President John F. Kennedy speaks to the nation in his inaugural address on Jan. 20, 1961, sharing what some consider his most famous statement: "And so my fellow Americans, ask not what your country can do for you; ask what you can do for your country. My fellow citizens of the world, ask not what America will do for you, but what we can do for the freedom of man."
“The car turned off Main Street at Dealey Plaza around 12:30 p.m. As it was passing the Texas School Book Depository, gunfire suddenly reverberated in the plaza,” the website also details.
“Bullets struck the president’s neck and head and he slumped over toward Mrs. Kennedy. The governor was shot in his back.”
“Little could be done for the president.”
Right after the shooting, “the car sped off to Parkland Memorial Hospital just a few minutes away,” the JFK Library’s website also notes.
“But little could be done for the president. A Catholic priest was summoned to administer the last rites, and at 1:00 p.m. John F. Kennedy was pronounced dead.”
Texas Gov. John Connally (foreground) looks on as President Kennedy and first lady Jacqueline Kennedy settle into the rear seats of their limo as their motorcade prepares to head to downtown Dallas on Nov. 22, 1963.
Gov. Connally had been seriously wounded but later recovered.
“The president’s body was brought to Love Field and placed onAir Force One,” the website also notes.
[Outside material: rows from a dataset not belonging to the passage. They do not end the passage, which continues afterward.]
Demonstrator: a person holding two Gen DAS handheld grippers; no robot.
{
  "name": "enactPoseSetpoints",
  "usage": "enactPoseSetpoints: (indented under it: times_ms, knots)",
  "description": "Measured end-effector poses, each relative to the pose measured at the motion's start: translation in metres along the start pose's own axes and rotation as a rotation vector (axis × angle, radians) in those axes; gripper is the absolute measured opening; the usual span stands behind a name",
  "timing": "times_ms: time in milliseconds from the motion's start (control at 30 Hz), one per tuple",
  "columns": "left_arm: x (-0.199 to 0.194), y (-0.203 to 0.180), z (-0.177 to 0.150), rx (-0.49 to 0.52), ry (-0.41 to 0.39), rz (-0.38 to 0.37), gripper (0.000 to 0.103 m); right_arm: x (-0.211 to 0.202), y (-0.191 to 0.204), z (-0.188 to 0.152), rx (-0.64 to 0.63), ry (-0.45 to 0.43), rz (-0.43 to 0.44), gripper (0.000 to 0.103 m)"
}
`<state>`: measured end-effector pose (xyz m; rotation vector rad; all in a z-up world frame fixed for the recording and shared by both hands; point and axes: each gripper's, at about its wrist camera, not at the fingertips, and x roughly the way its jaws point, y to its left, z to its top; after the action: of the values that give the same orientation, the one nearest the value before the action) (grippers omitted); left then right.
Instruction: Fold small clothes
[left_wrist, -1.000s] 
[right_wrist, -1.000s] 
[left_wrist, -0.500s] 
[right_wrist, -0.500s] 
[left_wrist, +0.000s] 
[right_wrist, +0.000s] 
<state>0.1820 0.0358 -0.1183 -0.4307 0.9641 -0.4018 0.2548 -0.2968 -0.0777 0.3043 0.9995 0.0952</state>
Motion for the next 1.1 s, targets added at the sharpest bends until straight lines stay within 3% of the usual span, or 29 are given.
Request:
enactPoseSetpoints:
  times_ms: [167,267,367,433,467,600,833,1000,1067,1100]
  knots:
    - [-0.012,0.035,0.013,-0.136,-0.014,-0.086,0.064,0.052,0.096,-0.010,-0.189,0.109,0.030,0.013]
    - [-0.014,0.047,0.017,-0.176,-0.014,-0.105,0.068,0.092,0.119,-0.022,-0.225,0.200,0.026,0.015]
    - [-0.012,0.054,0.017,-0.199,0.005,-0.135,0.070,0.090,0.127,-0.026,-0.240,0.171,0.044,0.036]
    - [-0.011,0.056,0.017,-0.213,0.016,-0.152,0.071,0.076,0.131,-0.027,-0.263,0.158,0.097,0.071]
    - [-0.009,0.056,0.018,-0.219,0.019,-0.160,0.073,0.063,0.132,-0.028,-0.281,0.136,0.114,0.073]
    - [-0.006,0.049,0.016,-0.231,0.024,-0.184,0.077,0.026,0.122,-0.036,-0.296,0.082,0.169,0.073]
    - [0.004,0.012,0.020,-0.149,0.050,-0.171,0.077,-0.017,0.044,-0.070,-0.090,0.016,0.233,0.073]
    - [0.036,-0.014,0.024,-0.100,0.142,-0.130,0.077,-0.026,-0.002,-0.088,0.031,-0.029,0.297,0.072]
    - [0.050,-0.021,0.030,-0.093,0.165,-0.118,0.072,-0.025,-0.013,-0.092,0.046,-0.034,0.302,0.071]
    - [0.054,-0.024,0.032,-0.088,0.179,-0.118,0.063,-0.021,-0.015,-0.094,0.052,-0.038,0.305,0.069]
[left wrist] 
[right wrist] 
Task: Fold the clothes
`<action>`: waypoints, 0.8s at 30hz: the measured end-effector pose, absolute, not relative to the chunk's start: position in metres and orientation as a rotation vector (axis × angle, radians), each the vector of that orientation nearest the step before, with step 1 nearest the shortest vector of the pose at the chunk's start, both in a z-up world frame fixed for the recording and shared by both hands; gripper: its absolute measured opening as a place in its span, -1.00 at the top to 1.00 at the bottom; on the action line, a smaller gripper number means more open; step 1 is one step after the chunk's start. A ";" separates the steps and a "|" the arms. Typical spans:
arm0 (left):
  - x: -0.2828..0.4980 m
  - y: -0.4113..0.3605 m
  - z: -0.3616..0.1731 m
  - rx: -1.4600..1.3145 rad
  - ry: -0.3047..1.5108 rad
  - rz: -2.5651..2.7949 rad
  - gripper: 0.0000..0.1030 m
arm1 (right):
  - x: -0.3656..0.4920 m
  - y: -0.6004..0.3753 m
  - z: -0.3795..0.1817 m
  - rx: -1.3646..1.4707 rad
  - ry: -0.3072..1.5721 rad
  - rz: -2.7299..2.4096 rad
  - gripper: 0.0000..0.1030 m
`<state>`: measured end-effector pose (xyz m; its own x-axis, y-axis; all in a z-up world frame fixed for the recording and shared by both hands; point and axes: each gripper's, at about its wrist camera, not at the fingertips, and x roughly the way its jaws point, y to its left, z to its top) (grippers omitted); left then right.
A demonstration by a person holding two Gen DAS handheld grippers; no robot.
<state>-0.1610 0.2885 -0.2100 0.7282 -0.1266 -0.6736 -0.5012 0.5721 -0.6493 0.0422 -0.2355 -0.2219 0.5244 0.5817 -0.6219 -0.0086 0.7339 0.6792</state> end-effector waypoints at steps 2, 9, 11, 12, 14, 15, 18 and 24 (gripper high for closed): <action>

“Before the plane took off, a grim-faced Lyndon B. Johnson stood in the tight, crowded compartment and took the oath of office, administered by U.S. District Court Judge Sarah Hughes.”
The time was 2:38 p.m.
‘Entire city had turned up’
Bob Huffaker, a former reporter at KRLD Radio in Dallas, was an eyewitness to the shooting, according to Reuters.
“It looked as though the entire city had turned up,” said Huffaker about that day in November. “It was really great. Dallas had shown that it really loved that president.”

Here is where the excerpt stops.